秦牧隐当时练字的时候突然想起正统领,他在禁卫军当差有些时日了,明面上谁都不帮,可话语间总是针对承王!皇上或许不在意,他却是听出来了,他查过,正统领张庚辈上清廉,家中人口单一,的确算是清流一派,故而,他心里疑惑才更重,心里想着事自然而然就写了出来,没想到她会看到。
“你误打误撞,张庚跟在皇上身边多年,甚得帝心,而且,张家清流从不与朝堂上的大臣们保持往来,难怪皇上倚重。”虽然当时皇上有意让他担任正统领,可他拒绝了。

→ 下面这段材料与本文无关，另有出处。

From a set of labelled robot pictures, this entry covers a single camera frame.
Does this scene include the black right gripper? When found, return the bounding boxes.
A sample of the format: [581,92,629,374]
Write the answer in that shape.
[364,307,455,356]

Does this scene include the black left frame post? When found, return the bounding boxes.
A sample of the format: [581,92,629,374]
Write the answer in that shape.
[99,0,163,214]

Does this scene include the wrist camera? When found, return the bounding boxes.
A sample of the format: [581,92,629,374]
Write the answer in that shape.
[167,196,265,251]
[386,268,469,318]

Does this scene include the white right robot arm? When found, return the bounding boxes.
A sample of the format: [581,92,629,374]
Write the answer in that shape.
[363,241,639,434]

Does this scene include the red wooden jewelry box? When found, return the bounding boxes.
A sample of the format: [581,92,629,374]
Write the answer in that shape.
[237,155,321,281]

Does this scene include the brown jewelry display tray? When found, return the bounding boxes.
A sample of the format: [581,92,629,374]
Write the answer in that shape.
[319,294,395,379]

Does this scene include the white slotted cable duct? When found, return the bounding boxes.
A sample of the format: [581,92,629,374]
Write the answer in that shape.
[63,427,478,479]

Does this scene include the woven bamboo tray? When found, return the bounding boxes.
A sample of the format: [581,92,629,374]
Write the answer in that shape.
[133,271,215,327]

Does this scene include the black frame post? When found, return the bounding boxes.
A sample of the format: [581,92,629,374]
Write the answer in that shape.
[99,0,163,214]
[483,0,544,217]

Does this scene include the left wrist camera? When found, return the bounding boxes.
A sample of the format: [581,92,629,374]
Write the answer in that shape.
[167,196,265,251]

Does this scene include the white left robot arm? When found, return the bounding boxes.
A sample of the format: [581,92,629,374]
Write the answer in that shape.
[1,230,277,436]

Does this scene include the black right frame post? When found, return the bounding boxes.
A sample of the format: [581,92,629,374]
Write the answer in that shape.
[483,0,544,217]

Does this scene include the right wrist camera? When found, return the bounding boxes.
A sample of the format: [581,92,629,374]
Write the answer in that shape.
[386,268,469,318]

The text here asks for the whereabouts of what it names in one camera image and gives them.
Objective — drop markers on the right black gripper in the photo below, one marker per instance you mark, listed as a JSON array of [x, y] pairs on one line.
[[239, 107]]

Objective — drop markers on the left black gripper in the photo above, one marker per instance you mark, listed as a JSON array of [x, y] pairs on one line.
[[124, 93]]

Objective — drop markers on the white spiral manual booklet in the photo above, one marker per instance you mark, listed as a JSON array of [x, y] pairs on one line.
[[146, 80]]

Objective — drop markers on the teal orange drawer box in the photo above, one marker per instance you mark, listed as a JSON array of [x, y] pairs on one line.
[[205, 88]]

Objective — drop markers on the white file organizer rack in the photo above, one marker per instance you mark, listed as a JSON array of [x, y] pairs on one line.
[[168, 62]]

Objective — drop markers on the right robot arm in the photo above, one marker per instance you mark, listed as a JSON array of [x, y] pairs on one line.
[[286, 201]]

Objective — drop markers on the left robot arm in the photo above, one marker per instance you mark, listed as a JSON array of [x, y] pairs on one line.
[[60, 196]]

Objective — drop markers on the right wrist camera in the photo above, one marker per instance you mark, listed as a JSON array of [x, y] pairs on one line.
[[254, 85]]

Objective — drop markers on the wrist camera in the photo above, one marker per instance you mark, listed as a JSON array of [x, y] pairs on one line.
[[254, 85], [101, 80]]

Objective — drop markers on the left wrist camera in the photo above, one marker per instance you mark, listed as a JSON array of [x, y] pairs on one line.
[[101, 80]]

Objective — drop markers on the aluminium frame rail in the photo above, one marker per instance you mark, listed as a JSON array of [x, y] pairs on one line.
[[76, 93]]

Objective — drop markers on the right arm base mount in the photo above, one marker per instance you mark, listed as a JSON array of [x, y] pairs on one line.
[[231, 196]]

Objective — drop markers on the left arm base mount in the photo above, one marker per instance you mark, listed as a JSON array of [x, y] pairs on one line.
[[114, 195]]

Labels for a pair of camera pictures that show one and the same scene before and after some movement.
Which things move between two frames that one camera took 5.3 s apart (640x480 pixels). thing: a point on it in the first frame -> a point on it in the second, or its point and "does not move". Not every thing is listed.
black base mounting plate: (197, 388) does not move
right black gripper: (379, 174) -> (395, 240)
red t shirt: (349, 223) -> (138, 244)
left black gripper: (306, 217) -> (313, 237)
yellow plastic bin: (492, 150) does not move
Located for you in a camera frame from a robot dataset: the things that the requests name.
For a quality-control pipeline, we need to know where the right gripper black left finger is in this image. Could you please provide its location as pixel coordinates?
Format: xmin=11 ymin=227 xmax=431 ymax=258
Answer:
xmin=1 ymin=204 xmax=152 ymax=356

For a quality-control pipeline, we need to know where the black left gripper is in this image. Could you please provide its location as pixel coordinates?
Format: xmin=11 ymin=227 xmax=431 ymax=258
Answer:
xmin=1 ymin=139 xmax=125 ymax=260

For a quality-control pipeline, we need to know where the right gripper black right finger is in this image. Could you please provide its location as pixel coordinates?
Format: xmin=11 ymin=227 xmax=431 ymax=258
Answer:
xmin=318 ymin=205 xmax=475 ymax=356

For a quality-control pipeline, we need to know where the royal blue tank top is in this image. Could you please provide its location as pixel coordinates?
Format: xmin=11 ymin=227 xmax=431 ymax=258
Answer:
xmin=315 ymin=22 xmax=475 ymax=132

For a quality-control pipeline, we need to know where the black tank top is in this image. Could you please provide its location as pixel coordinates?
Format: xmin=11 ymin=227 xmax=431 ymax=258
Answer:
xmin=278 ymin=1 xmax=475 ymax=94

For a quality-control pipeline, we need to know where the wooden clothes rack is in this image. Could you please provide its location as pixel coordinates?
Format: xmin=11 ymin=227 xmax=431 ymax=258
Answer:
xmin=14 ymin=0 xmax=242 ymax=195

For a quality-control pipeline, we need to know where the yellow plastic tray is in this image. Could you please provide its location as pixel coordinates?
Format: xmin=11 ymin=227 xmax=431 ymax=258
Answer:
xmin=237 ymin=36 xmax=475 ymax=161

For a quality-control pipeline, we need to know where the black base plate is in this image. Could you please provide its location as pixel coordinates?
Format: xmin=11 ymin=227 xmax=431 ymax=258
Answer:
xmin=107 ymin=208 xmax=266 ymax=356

“对了侯爷,妾身想给您引荐一个人,木子言,您还有印象吗?”
秦牧隐微一思索,“多年前帮着三叔送芒果的书生?”
他果真还有印象,黎婉点头,“有次出门遇着马受惊了,差点撞着一个小女孩,正逢木子言经过救下那名了那名孩子,否则,妾身一辈子会寝食难安的,妾身心里奇怪木子言仪表堂堂,说话不卑不亢谦和有理,穿得却是六品小吏的朝服,一打听才知道原来和侯府还有渊源呢。”
好几年的事了,黎婉不提的话秦牧隐也忘记了,手指搓着她一撮头发,道,“你要是想感谢他改日邀请木夫人来府里坐坐就是了……”说完,想到了什么,“木大人还没有说亲?”